┌────────
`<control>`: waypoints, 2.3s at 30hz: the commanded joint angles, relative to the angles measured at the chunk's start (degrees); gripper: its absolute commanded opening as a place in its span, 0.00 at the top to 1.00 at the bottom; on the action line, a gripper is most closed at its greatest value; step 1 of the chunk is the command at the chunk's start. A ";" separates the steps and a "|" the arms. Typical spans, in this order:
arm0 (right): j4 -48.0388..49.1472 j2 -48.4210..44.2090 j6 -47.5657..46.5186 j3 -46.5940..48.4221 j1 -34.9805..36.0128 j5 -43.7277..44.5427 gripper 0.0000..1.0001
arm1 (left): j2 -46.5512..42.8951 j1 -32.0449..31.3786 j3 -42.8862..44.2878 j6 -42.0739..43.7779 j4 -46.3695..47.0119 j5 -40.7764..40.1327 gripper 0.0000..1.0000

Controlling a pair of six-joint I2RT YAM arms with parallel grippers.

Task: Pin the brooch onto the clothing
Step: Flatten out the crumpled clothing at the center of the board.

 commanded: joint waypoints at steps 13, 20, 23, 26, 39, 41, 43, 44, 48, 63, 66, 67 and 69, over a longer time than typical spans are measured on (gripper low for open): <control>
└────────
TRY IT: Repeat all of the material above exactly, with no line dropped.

SOLUTION FOR THIS PROBLEM:
`<control>`: waypoints, 2.3s at 30hz: the commanded joint angles, relative to the angles measured at the chunk's start (degrees); gripper: its absolute commanded opening as a place in its span, 0.00 at the top to 1.00 at the bottom; on the action line, a gripper is most closed at its greatest value; step 1 of the chunk is the command at the chunk's start. A ";" separates the steps and a "|" the arms. Typical spans, in this order:
arm0 (right): j4 -48.0388..49.1472 j2 -48.4210..44.2090 j6 -47.5657..46.5186 j3 -46.5940..48.4221 j1 -34.9805..36.0128 j5 -43.7277..44.5427 gripper 0.0000..1.0001
arm1 (left): j2 -46.5512..42.8951 j1 -32.0449..31.3786 j3 -42.8862..44.2878 j6 -42.0739..43.7779 j4 -46.3695..47.0119 j5 -40.7764..40.1327 gripper 0.0000..1.0000

Controlling a pair of six-joint I2RT YAM arms with parallel grippers.

Task: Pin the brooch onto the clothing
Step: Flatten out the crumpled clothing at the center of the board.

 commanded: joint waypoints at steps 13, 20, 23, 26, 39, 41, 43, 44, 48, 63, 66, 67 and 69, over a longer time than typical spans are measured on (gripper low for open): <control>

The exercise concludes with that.